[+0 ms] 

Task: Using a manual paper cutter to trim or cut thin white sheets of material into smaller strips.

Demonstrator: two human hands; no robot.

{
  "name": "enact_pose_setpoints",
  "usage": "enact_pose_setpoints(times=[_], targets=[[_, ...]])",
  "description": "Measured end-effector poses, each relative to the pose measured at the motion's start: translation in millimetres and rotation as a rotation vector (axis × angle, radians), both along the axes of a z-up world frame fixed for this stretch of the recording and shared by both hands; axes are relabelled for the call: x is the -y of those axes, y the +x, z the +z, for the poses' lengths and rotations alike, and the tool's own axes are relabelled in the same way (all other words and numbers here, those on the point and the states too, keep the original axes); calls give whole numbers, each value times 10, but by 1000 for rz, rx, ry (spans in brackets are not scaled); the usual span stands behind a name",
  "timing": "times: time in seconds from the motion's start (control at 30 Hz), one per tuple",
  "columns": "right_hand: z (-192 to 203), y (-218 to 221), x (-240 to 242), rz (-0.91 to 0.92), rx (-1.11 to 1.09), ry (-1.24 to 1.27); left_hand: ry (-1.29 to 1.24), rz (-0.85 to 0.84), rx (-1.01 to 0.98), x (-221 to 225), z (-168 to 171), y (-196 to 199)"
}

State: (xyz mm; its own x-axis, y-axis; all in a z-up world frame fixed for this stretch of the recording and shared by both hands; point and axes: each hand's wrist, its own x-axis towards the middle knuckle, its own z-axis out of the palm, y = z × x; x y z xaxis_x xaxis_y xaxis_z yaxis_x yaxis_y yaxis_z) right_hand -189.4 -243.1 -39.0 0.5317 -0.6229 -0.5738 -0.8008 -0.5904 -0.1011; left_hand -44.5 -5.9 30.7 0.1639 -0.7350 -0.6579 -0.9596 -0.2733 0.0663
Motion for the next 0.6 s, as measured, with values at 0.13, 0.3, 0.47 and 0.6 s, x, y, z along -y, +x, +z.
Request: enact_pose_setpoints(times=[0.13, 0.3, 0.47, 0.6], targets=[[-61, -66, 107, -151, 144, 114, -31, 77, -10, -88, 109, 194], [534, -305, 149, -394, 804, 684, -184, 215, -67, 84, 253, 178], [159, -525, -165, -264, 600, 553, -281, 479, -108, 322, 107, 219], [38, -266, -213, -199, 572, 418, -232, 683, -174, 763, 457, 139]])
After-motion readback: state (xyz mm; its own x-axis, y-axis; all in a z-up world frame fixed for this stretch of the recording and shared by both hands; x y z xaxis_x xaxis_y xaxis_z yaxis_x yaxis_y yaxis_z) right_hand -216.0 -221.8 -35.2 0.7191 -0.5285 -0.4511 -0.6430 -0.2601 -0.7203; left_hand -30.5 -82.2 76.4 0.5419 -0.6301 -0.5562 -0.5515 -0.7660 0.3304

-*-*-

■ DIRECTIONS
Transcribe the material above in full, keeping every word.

■ TASK OUTPUT
[+0 ms] 

Task: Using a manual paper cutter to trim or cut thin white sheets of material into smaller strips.

Demonstrator: two human hands; no robot.

{
  "name": "enact_pose_setpoints",
  "usage": "enact_pose_setpoints(times=[_], targets=[[_, ...]])",
  "description": "Measured end-effector poses, each relative to the pose measured at the motion's start: translation in millimetres and rotation as a rotation vector (axis × angle, radians), both along the axes of a z-up world frame fixed for this stretch of the recording and shared by both hands; axes are relabelled for the call: x is the -y of those axes, y the +x, z the +z, for the poses' lengths and rotations alike, and the tool's own axes are relabelled in the same way (all other words and numbers here, those on the point and the states too, keep the original axes); calls give whole numbers, each value times 10, but by 1000 for rz, rx, ry (spans in brackets are not scaled); the usual span stands behind a name",
  "timing": "times: time in seconds from the motion's start (control at 30 Hz), one per tuple",
  "columns": "right_hand: z (-192 to 203), y (-218 to 221), x (-240 to 242), rz (-0.91 to 0.92), rx (-1.11 to 1.09), ry (-1.24 to 1.27); left_hand: ry (-1.29 to 1.24), rz (-0.85 to 0.84), rx (-1.01 to 0.98), x (-221 to 225), z (-168 to 171), y (-196 to 199)"
}

State: (xyz mm; its own x-axis, y-axis; all in a z-up world frame fixed for this stretch of the recording and shared by both hands; point and axes: each hand's wrist, its own x-axis towards the middle knuckle, its own z-axis out of the palm, y = z × x; x y z xaxis_x xaxis_y xaxis_z yaxis_x yaxis_y yaxis_z) right_hand -189.4 -243.1 -39.0 0.5317 -0.6229 -0.5738 -0.8008 -0.5904 -0.1011; left_hand -44.5 -5.9 30.7 0.1639 -0.7350 -0.6579 -0.9596 -0.2733 0.0663
Motion for the next 0.6 s, as measured, with values at 0.13, 0.3, 0.47 and 0.6 s, x, y, z along -y, +x, +z.
Request: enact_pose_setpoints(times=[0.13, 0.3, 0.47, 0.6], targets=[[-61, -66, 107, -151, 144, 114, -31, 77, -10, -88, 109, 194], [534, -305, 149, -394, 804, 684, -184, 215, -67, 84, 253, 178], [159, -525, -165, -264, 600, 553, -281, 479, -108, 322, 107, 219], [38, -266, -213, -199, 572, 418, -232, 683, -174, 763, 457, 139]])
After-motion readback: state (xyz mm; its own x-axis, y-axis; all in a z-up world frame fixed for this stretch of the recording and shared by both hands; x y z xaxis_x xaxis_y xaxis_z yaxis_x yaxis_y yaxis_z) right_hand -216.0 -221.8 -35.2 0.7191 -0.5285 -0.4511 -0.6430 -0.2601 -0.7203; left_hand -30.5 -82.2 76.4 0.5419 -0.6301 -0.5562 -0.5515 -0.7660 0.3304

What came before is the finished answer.